Desta forma é necessário superar definitivamente a superstição do Originário e da Verdade


desvelante, do “acontecimento essencial do Ser” e construir um framework epistemológico no
qual a co-extensividade entre Logos e Ratio possa ser garantida. A superação dessas
superstições é a superação da concepção das mesmas como algo “que se dá”, “que se revela”,
e sua transposição para um domínio no qual podemos efetivamente as perceber não mais
pressupostos de uma engenharia conceitual que pode ser útil ou não ao filósofo ou mesmo ao
místico. Nesse sentido, a estrutura da orto-doxia sofre uma erosão, pois seus princípios são
princípios dentre outros princípios, sua “medicina” não é mais o método universal, mas uma
técnica entre outras que pode ser efetivamente julgada de acordo com sua consistência interna,
a efetividade de seus métodos e sua fertilidade conceitual. E, na medida que isto se torna
possível, a orto-doxia não só se dissolve em mais uma das possibilidades imaginais, mas também
perde seu caráter e identidade enquanto orto-doxia, colapsando no princípio de seu alegado
exclusivismo teológico e no vazio de mediação próprio de seu método.

É necessário desde o início afirmar um pluralismo de possibilidades imaginais, um pluralismo do


Comando Divino, de modo que a co-extensão entre Logos e Ratio tenha como reflexo também
uma pluralidade de Relações e Razões, igualmente co-extensivas. Fazemos aqui um encontro
curioso e improvável entre o Imaginal corbiniano e o pluralismo carnapiano.
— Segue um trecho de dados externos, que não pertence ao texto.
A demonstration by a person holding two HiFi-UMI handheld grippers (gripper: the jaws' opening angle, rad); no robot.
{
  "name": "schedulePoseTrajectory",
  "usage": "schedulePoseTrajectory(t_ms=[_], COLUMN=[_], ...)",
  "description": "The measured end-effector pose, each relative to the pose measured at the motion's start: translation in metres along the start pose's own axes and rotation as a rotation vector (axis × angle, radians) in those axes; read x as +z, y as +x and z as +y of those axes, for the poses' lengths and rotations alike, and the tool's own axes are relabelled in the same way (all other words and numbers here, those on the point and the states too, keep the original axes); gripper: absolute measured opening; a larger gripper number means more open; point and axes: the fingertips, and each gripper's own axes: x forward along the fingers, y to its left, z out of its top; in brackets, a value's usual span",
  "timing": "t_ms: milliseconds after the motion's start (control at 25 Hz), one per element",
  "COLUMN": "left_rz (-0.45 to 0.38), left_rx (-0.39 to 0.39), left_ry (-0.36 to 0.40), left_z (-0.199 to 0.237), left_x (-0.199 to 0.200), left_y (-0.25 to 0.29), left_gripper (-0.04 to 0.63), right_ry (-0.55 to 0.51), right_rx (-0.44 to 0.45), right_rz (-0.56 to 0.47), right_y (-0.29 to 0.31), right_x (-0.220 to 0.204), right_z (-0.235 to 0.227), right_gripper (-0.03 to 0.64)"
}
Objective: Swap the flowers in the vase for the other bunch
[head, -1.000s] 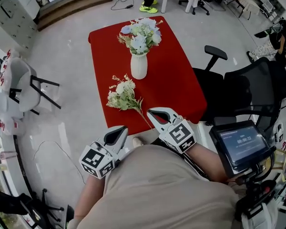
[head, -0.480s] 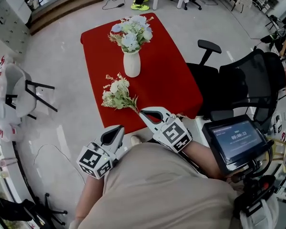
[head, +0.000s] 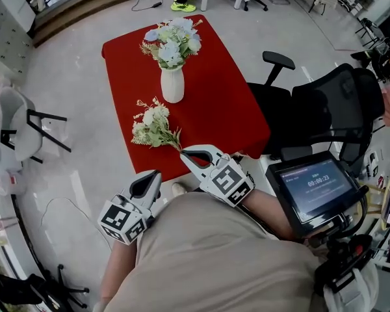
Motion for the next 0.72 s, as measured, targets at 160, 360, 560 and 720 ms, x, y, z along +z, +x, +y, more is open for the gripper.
schedulePoseTrajectory(t_ms=[160, 360, 560, 720], left_rz=[-0.002, -0.001, 0.002, 0.002], left_rx=[-0.001, -0.001, -0.005, -0.005], left_ry=[-0.004, -0.005, -0.007, -0.01], left_z=[0.0004, 0.0019, 0.0035, 0.0046], left_x=[-0.0002, 0.0011, 0.0006, 0.0017], left_y=[0.0002, 0.0011, 0.001, 0.001], left_gripper=[0.007, 0.007, 0.007, 0.008], right_ry=[-0.001, -0.01, -0.011, -0.011], right_rx=[0.005, 0.012, 0.014, 0.013], right_rz=[0.003, 0.006, 0.009, 0.011], right_y=[0.001, 0.0027, 0.0057, 0.0063], right_x=[0.0002, 0.0025, 0.0026, 0.0028], right_z=[0.0016, 0.0013, 0.0035, 0.0024], right_gripper=[0.011, 0.012, 0.011, 0.011])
Cada possibilidade imaginal, cada revelação divina, deve ser compreendida como uma estrutura
particular com suas próprias questões internas e externas, definindo o modo como sua
experiência religiosa vivencial é construída e as regras que definem o campo no qual essa
experiência é compreendida. Sim, isto requer que aceitemos que uma relativa arbitrariedade na
constituição de cada possibilidade imaginal, uma arbitrariedade que diz respeito a mobilidade e
mutabilidade do próprio domínio ígneo do Imaginal, não tão sólido como a terra e não tão
imaterial como Luz. Essa arbitrariedade não é absoluta, mas é relativa a um critério pragmático
externo a cada possibilidade, uma pragmática que diz respeito a comunicabilidade entre o
mistério divino e a experiência humana. O grande erro dos metafísicos foi ter confundido as
questões internas de cada mapa do mundo divino com as suas questões ou critérios externos,
solidificando uma série de definições pragmáticas em uma dogmática, eliminando assim o
caráter de mediação do concebível e transformando o veículo em destino.
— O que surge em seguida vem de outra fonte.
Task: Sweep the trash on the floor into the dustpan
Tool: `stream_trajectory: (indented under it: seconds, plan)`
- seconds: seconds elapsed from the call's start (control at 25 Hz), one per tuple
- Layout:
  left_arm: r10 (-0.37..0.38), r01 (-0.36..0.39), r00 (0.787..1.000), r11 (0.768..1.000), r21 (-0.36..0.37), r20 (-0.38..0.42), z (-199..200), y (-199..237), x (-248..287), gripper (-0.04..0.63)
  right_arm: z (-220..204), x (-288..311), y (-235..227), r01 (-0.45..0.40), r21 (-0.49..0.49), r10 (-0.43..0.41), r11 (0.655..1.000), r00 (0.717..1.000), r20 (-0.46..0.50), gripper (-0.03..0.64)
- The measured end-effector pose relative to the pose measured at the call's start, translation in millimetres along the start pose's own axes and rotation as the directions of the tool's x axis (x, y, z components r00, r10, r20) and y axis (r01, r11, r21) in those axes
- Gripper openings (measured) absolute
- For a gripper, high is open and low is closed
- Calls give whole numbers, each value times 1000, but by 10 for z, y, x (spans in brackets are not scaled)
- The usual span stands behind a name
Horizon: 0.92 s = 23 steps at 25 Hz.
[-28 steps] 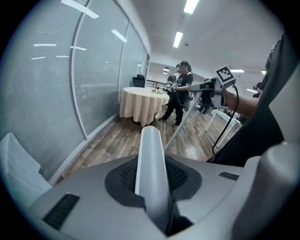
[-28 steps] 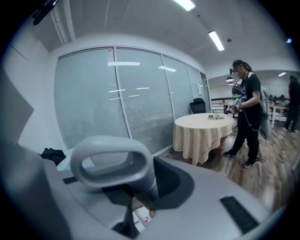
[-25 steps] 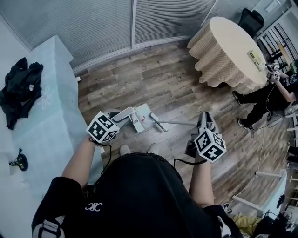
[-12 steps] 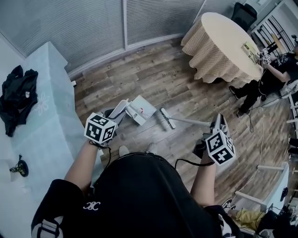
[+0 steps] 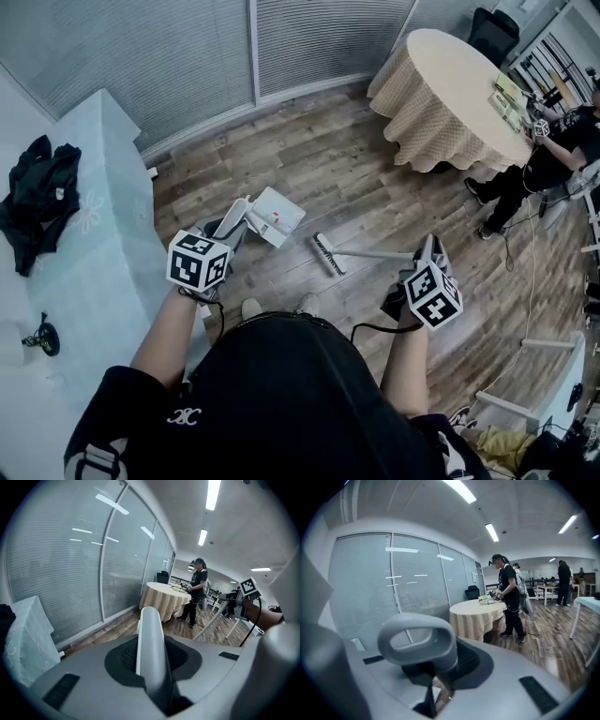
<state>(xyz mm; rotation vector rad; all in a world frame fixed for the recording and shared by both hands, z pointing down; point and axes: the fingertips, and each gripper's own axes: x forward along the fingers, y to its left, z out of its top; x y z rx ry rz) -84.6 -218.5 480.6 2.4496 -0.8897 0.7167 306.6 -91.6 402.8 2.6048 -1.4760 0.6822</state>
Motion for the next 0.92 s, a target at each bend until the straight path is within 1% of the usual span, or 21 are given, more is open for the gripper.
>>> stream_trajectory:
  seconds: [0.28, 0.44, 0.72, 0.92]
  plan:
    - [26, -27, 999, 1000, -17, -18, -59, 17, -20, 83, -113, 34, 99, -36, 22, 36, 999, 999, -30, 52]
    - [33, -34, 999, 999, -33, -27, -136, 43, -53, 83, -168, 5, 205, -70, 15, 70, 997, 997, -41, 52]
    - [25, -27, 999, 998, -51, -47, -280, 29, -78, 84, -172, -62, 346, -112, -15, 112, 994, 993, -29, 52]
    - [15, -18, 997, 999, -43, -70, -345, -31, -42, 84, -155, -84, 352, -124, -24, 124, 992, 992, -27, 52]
A descoberta epistemológica da subdeterminação da experiência pela teoria nos obriga a deixar


absolutamente para trás não só a alegação da orto-doxia como a única imagem possível (mesmo
que se venda como contra-imagem) mas também a questão da Verdade “por detrás”, “na
origem” da imagem. Uma perspectiva externa das diversas possibilidades imaginais só pode ser
pragmática, ou seja, suas questões dizem respeito a um domínio de razões que sustentem o uso
de uma ou outra imagem. A questão da Verdade só pode ocorrer no interior de cada
possibilidade imaginal, pois tal questão só pode emergir dentro de uma estrutura que possa lhe
dar um contorno, ou seja, que possa a fazer inteligível como Verdade.

Essa pluralidade de ontologias, entendidas aqui como construções divino-humanas (ígneas,


djínicas), não elimina a Metafísica, mas a liberta da factualidade de modo que sua natureza
essencial é então revelada. Uma metafísica é um Prelest, um divino Prelest, que se estabelece
para além dos horizontes da orto-doxia.